Tasso: O natural, dada a aliança que vigora hoje, seria que os partidos andassem juntos. Não que isso vá necessariamente acontecer. Há muitas ambições, projetos específicos dentro de cada partido. Tem uma Lava-Jato no meio do caminho, que não se sabe que estragos vai causar. Dentro do próprio PSDB, há candidaturas e visões diferentes dessa aliança [com o PMDB], se deve ser mais forte ou menos forte. E dentro do PMDB também. Dependendo da candidatura que venha a se firmar, essa aliança se fortalece ou se enfraquece.
Valor: No PSDB, refere-se às candidaturas de Aécio ou Alckmin?
Tasso: Tem Aécio, tem Serra, tem Alckmin. O Alckmin, por exemplo, é muito mais próximo de alguns partidos do que o Aécio ou o Serra. Dependendo de como isso se desenvolva, a direção pode ser diferente.

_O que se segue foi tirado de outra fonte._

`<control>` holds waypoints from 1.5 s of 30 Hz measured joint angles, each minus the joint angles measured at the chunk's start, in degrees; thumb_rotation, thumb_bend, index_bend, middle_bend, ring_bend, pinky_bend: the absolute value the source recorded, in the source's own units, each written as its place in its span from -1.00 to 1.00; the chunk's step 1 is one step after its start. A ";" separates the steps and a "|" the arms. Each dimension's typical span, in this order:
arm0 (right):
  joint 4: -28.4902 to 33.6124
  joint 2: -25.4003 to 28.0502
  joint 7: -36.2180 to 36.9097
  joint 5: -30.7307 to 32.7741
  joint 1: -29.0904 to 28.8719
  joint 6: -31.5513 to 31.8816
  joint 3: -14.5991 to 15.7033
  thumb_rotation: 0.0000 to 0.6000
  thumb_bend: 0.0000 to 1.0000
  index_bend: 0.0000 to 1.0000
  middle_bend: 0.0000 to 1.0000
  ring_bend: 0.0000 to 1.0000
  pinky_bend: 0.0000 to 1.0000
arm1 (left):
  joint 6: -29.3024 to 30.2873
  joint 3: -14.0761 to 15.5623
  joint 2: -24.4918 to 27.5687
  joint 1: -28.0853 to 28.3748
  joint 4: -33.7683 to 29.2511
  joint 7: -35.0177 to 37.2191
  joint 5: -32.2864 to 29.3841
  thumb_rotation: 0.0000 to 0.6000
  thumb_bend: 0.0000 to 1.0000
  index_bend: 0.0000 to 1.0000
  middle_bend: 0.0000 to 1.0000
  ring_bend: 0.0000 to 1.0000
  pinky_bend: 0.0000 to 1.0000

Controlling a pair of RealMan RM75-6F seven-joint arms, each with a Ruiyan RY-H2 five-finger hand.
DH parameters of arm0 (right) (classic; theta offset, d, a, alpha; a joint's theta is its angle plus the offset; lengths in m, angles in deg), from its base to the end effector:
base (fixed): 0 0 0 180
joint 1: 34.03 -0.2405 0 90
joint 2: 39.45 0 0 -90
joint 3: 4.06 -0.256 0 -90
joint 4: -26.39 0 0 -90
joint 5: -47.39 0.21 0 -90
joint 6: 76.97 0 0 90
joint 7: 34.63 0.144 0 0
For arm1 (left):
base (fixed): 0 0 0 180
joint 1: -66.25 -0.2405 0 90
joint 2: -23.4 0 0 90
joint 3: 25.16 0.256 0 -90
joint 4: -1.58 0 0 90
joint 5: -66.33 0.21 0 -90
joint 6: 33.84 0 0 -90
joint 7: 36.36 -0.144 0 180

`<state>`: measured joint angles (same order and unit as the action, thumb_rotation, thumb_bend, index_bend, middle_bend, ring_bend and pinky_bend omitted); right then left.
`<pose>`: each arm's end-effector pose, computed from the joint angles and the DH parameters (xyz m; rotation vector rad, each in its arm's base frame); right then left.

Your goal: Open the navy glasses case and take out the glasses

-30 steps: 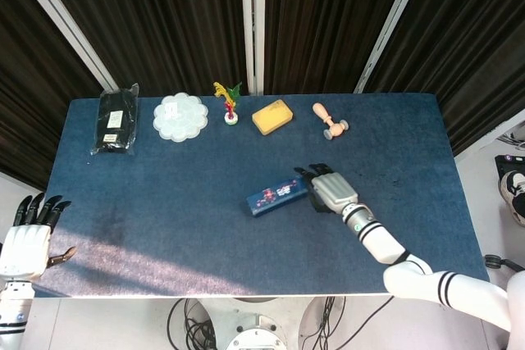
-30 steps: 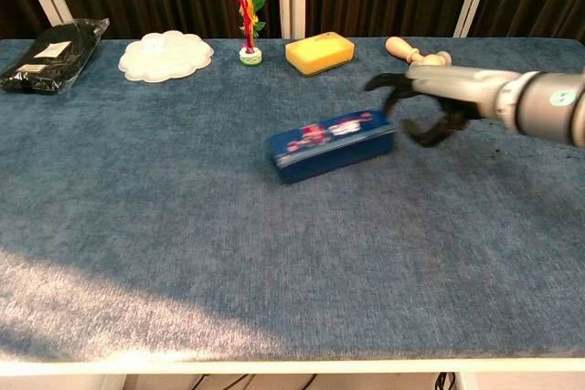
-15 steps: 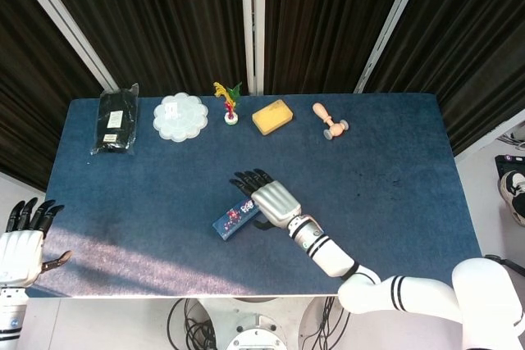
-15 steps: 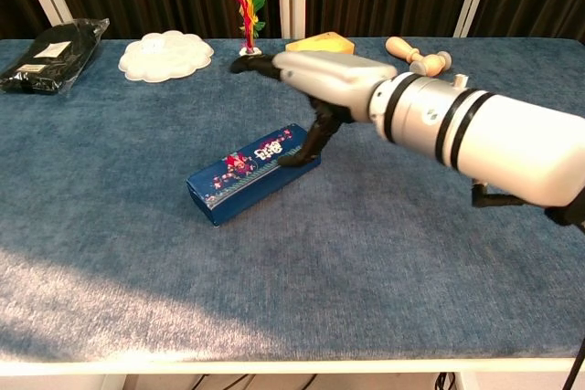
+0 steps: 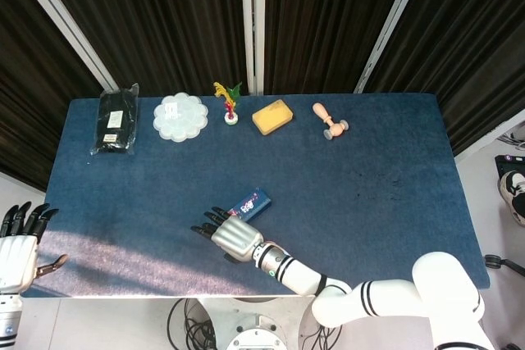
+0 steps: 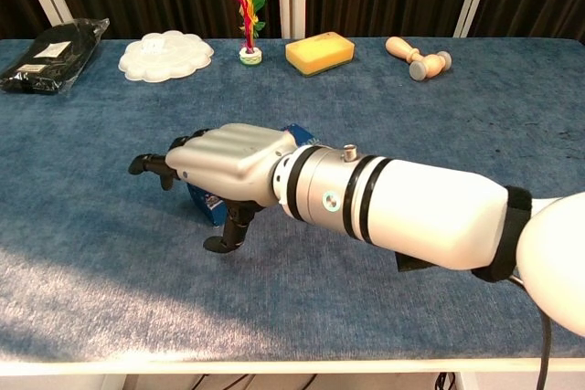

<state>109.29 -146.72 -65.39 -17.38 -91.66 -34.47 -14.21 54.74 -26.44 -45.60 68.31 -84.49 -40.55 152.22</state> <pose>-0.0070 -0.2744 -0.1346 2.4306 -0.7512 0.9934 -0.3317 0.1603 0.1460 -1.3656 -0.8343 -0.8137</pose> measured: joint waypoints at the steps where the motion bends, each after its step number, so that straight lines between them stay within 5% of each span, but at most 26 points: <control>1: -0.01 0.05 -0.96 0.47 -0.10 0.15 0.23 1.00 -0.48 -1.00 -0.58 -1.00 -1.00 | -0.01 0.01 -0.01 -0.05 0.07 0.12 -0.05 1.00 -1.00 -0.59 -0.75 -1.00 -1.00; 7: 2.99 3.75 -5.89 3.11 0.12 1.70 2.67 1.00 -0.44 -1.00 -0.45 -1.00 -1.00 | 0.47 -0.03 -0.04 -0.37 0.37 0.56 0.17 1.00 -1.00 -0.59 -0.75 -1.00 -1.00; 23: 14.10 26.72 -10.53 4.92 9.86 12.69 14.23 1.00 -0.45 -1.00 -0.43 -1.00 -1.00 | 0.37 -0.38 0.62 0.48 -2.15 -2.42 1.58 1.00 -1.00 -0.59 -0.75 -1.00 -1.00; 29: 13.13 29.62 -1.93 5.78 12.01 13.83 11.93 1.00 -0.33 -1.00 -0.52 -1.00 -1.00 | 0.09 -0.47 0.82 0.75 -2.93 -3.17 1.68 1.00 -1.00 -0.59 -0.75 -1.00 -1.00; 34: 9.98 29.83 7.82 7.25 11.79 11.63 6.27 1.00 0.13 -1.00 -0.63 -1.00 -1.00 | -0.36 -0.63 0.72 1.30 -3.41 -3.87 1.97 1.00 -1.00 -0.59 -0.75 -1.00 -1.00; 38: 4.41 27.15 10.98 12.27 8.73 5.68 1.36 1.00 0.52 -1.00 -0.59 -1.00 -1.00 | -0.49 -0.68 1.00 1.56 -4.06 -4.73 2.23 1.00 -1.00 -0.59 -0.75 -1.00 -1.00; 45: -3.68 21.06 11.21 22.64 2.35 -2.32 -1.30 1.00 0.67 -1.00 -0.52 -1.00 -1.00 | -0.46 -0.61 1.44 1.33 -4.59 -5.31 1.77 1.00 -1.00 -0.59 -0.75 -1.00 -1.00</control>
<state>105.60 -125.66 -54.18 5.26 -89.31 -36.79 -15.51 54.28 -27.05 -44.17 69.64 -89.09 -45.86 153.99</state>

Valor: Com o Aécio candidato, o PMDB está mais próximo. E com Alckmin, ele é menos próximo?
Tasso: Por aí, como diria Miguel Arraes. Eu acho que sim, é isso mesmo.
Valor: O grupo de Alckmin já começou um movimento para realizar prévias do partido em setembro.

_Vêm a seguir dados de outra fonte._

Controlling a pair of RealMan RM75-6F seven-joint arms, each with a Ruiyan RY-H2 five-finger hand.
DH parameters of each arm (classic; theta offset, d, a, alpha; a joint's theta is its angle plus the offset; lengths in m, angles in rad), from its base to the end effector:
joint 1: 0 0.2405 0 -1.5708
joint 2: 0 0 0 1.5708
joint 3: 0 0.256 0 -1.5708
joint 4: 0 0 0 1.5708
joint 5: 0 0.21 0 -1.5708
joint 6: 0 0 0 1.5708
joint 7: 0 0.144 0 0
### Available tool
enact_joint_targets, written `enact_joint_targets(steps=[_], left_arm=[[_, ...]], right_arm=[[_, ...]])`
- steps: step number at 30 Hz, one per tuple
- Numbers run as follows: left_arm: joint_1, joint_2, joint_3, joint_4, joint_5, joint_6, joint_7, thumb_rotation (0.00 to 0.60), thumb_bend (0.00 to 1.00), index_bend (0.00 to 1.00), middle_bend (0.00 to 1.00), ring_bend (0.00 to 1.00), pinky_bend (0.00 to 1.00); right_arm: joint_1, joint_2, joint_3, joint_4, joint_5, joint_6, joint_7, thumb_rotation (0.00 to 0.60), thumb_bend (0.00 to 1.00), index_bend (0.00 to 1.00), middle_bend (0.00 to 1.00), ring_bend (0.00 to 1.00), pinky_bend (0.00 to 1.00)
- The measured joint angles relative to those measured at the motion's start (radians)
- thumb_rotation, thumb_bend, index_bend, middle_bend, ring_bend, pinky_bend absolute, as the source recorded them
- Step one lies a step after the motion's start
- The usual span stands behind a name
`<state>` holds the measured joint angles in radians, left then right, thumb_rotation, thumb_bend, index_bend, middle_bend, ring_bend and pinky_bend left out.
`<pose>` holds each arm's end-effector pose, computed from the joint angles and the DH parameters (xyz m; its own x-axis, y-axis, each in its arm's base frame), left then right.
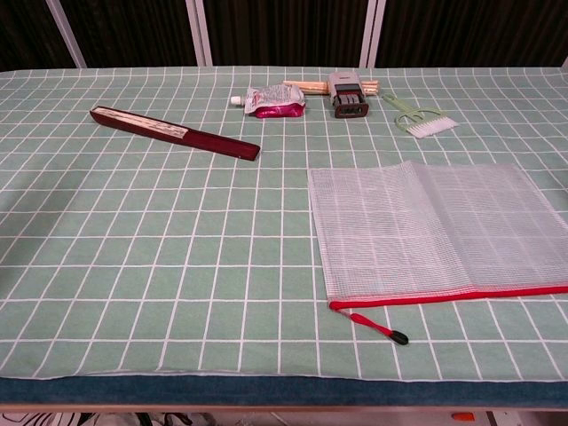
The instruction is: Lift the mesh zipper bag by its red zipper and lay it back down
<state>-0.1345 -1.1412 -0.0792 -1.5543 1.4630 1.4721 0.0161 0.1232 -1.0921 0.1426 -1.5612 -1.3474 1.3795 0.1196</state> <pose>-0.3139 0.2037 0.1624 0.4350 -0.0380 0.8996 0.9000 -0.0126 -0.4357 -0.3325 -0.2126 0.1830 0.3230 0.0226 0.9461 -0.9415 0.1094 0.3188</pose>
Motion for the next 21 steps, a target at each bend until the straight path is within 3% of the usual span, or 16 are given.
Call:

Tasso: Eu sou favorável a prévias. Agora, neste ano, essa Lava-Jato aí… Vai aparecer no próximo mês a íntegra dos depoimentos da Odebrecht. Ainda vai vir depoimento recall das outras empreiteiras. Será que vamos ter ambiente para prévias? Essa Lava-Jato é um grande fato de desestabilização de tudo.
Valor: A Lava-Jato pode inviabilizar o candidato escolhido?
Tasso: Exatamente. Não tem clima, porque tem vários candidatos que podem estar citados, sem provas ainda. Mas só o fato de estarem citados já complica essa escolha.
Valor: Nesse cenário, o prefeito de São Paulo, João Dória, é um trunfo do PSDB?
Tasso: Eu vou ser muito sincero. Se as eleições fossem hoje, a probabilidade de um outsider… Eu não estou chamando o Dória de outsider, ele é um quadro do partido. Mas hoje, quanto mais outsider, melhor. Um cara de um partido pequeno, contra os políticos, contra a política, entrando com a capa do Super-Homem, salvador da pátria, que vai combater a tudo e a todos, é o cenário ideal. A nossa imagem, dos políticos, diante da opinião pública é péssima. Tudo indica que vai piorar, na medida em que saiam mais listas e mais depoimentos, etc. Eu acho que o cenário de hoje é propício para um outsider. Já vi de isso acontecer com Jânio Quadros, Fernando Collor…
Valor: Costuma não dar bons resultados na prática.
Tasso: Da descrença dos políticos nasceu o Trump.
Valor: E o Bolsonaro?
Tasso: É, temos um Bolsonaro, que tem um pouco desse discurso, mas não é tão outsider assim, não. Na Holanda, tem um maluco lá que pode ser eleito [referia-se ao xenófobo Geert Wilders, derrotado ontem nas urnas]. O próprio [presidente da Turquia Recep] Erdogan faz parte dessa… Nós temos um bando de maluco aparecendo aí em função dessa descrença da população em relação à classe política. Ainda bem que eu posso falar essas coisas e não sou o ministro de Relações Exteriores [risos]. E aqui mais ainda, porque o país está vivendo uma crise total.
Valor: Uma tempestade perfeita.
Tasso: Tempestade perfeita. Porque você tem crise econômica e crise política. Então, o ambiente favorável para esse tipo de fim está montado. Daqui para 2018, espero que tenha melhorado. E por que essa importância que nós estamos dando para a economia? Porque a única maneira que eu vejo de dar sinalização positiva para o país é através da economia, e não da política.